Records from a data collection
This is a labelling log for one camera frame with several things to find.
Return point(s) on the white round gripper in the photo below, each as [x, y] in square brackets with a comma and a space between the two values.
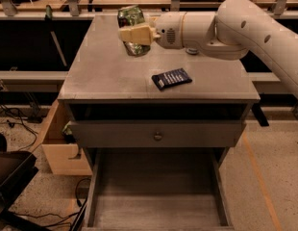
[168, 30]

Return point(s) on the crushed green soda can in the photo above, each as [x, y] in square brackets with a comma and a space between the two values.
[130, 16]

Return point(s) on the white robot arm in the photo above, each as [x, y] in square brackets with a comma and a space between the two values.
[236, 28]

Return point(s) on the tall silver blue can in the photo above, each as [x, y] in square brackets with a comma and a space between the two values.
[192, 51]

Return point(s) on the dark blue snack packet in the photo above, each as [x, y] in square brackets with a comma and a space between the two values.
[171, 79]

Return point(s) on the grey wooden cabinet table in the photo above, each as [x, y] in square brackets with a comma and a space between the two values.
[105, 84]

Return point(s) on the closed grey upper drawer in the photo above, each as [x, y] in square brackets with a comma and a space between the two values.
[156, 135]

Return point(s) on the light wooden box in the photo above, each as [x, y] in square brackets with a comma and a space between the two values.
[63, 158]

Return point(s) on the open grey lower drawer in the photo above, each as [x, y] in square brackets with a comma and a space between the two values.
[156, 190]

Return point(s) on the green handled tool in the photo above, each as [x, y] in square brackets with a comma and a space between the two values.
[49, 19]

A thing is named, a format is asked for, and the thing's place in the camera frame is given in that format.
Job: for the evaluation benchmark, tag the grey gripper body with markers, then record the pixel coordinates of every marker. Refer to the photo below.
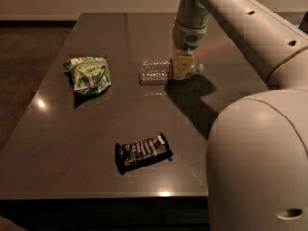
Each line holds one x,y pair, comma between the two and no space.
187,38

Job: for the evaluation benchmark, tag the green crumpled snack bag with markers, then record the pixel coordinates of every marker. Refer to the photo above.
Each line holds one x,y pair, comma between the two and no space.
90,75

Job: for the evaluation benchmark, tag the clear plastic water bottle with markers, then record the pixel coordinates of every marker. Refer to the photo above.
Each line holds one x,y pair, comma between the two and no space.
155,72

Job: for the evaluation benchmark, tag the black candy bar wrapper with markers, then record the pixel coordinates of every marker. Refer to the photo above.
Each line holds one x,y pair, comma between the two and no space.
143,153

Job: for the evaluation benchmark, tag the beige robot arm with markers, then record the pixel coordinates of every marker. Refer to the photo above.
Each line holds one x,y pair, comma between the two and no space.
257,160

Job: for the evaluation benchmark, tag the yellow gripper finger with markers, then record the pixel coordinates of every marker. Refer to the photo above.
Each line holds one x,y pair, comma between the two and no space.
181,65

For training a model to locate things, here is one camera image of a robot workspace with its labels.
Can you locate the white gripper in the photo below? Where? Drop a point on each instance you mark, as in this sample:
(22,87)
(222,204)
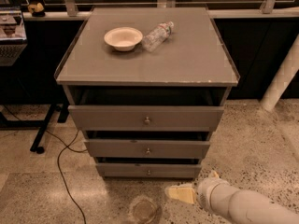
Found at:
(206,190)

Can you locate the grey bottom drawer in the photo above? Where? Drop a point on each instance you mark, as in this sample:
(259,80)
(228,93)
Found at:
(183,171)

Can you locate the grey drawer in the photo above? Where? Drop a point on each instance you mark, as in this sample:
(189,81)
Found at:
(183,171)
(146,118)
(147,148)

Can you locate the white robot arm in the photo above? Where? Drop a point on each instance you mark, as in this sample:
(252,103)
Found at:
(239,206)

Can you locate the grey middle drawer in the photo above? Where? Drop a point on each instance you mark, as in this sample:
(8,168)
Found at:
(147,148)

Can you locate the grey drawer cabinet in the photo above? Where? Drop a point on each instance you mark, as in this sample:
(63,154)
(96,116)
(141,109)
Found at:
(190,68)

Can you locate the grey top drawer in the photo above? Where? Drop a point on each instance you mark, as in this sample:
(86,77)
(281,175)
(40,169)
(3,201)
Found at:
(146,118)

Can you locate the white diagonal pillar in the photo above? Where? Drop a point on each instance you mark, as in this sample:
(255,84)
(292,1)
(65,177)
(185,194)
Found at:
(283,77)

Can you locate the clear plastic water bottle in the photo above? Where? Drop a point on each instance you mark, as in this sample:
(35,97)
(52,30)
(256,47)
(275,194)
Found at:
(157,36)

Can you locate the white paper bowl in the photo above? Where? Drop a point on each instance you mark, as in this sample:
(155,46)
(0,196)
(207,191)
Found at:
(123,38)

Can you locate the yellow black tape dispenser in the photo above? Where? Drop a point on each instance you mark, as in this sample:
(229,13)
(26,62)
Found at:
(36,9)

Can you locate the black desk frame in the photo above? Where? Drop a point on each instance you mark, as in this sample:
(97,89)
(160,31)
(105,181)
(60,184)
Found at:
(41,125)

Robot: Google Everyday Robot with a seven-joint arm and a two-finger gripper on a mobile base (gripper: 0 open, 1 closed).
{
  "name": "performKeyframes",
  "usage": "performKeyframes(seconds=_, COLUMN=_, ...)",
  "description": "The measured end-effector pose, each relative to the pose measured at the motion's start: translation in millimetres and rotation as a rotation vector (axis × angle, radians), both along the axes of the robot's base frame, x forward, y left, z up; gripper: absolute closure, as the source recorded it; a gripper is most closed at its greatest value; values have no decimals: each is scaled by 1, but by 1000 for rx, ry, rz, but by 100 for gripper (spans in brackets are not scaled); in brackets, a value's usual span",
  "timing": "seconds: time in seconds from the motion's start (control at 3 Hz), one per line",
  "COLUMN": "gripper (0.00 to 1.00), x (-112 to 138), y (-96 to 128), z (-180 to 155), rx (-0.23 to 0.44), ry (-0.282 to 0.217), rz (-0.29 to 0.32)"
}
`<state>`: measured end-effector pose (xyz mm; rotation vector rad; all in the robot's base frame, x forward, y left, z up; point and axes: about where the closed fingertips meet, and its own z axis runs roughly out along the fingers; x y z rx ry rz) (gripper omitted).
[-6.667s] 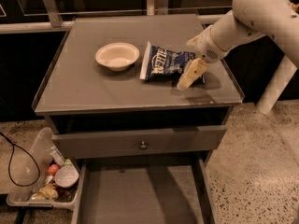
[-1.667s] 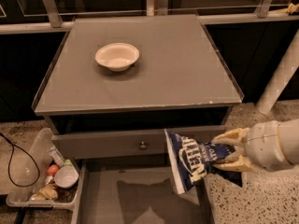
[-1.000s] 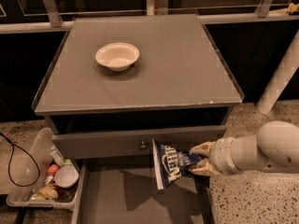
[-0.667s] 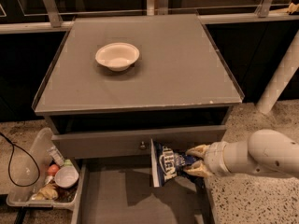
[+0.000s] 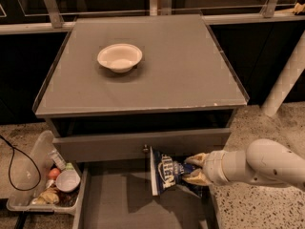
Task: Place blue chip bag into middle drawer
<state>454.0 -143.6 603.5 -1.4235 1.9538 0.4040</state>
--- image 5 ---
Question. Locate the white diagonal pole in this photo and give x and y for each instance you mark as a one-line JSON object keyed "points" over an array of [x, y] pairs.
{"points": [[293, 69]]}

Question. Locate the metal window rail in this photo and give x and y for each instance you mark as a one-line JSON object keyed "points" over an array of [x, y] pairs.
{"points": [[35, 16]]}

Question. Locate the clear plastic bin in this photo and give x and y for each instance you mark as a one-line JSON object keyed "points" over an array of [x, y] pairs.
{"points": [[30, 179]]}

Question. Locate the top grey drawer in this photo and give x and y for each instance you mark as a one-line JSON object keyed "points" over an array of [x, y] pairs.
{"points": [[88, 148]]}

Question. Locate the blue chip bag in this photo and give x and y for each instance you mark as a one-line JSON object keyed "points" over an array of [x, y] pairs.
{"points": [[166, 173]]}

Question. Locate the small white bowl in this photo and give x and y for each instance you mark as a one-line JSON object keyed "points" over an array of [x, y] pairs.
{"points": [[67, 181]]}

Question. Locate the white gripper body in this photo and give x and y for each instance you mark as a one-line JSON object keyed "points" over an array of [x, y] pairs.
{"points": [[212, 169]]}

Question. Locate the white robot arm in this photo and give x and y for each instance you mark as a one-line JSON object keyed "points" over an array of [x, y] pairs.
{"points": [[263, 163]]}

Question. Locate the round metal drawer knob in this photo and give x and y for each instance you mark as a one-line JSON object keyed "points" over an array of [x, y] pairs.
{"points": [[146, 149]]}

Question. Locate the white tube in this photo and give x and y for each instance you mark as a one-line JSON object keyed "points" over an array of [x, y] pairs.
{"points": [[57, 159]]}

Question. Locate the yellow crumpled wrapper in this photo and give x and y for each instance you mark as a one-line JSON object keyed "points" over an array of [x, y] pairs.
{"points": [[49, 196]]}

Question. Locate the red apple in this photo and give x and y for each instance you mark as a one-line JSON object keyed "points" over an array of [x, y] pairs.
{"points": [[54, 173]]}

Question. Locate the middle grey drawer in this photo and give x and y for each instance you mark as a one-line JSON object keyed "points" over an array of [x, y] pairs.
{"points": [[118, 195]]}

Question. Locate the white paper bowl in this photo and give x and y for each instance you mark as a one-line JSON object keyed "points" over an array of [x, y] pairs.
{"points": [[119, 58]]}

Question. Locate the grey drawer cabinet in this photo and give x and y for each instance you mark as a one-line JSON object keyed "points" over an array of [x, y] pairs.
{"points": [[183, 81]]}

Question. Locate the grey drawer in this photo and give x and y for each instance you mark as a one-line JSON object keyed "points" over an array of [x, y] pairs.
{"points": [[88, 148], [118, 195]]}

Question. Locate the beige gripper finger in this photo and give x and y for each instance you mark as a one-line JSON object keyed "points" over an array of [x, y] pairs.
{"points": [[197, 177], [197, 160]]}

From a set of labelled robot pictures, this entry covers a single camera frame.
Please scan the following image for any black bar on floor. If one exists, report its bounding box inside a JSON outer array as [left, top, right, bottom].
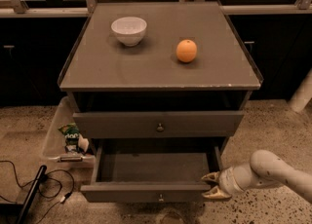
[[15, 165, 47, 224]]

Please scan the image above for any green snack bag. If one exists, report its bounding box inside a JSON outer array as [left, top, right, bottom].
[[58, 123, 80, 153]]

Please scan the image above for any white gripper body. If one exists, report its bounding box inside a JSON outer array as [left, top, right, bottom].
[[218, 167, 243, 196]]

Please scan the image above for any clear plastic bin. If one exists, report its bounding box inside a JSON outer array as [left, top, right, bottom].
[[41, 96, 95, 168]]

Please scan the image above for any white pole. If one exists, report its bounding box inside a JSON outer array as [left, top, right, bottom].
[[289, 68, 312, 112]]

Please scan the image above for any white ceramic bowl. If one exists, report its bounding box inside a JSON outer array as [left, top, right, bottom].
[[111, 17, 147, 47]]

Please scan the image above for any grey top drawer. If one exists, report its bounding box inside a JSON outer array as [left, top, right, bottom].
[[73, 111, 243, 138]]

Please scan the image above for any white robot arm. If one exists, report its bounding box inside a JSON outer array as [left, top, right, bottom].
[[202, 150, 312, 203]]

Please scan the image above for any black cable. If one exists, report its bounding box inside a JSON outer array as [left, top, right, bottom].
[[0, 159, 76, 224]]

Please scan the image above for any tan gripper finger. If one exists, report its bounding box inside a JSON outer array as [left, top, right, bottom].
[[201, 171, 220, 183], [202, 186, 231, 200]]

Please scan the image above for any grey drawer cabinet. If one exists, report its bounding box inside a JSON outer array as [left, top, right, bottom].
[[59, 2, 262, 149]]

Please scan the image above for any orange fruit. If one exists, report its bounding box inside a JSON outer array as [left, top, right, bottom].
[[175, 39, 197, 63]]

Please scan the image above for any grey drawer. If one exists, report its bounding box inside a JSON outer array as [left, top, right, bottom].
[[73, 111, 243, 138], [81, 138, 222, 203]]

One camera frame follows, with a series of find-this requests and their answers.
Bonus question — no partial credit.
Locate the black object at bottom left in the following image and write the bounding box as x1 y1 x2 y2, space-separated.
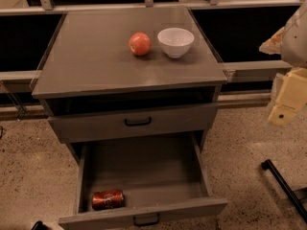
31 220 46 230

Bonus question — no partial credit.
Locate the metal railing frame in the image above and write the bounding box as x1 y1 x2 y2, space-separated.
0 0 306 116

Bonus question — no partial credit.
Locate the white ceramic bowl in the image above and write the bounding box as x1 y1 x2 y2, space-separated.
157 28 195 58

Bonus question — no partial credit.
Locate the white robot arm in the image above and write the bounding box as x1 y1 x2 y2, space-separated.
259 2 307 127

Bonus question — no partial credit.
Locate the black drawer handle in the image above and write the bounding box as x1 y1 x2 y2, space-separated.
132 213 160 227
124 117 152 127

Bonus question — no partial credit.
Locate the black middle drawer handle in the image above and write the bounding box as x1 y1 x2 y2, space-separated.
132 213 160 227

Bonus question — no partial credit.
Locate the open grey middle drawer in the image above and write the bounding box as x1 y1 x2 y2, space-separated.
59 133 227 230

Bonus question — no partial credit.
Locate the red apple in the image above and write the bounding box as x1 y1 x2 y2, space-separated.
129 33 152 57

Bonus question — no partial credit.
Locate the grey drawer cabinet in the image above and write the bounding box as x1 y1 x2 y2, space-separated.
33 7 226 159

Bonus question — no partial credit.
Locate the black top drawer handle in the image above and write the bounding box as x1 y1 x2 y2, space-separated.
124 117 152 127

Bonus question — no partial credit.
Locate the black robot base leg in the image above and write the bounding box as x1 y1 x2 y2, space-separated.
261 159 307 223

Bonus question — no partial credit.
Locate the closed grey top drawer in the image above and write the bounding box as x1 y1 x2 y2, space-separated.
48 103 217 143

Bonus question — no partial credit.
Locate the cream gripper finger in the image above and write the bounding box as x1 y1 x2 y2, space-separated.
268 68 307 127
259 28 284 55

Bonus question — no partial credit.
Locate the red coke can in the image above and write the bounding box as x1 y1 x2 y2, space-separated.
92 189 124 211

EXERCISE BRIEF:
For the word "Refer", say how many lines of the records above contain it. Reply with the number alone.

RESULT:
6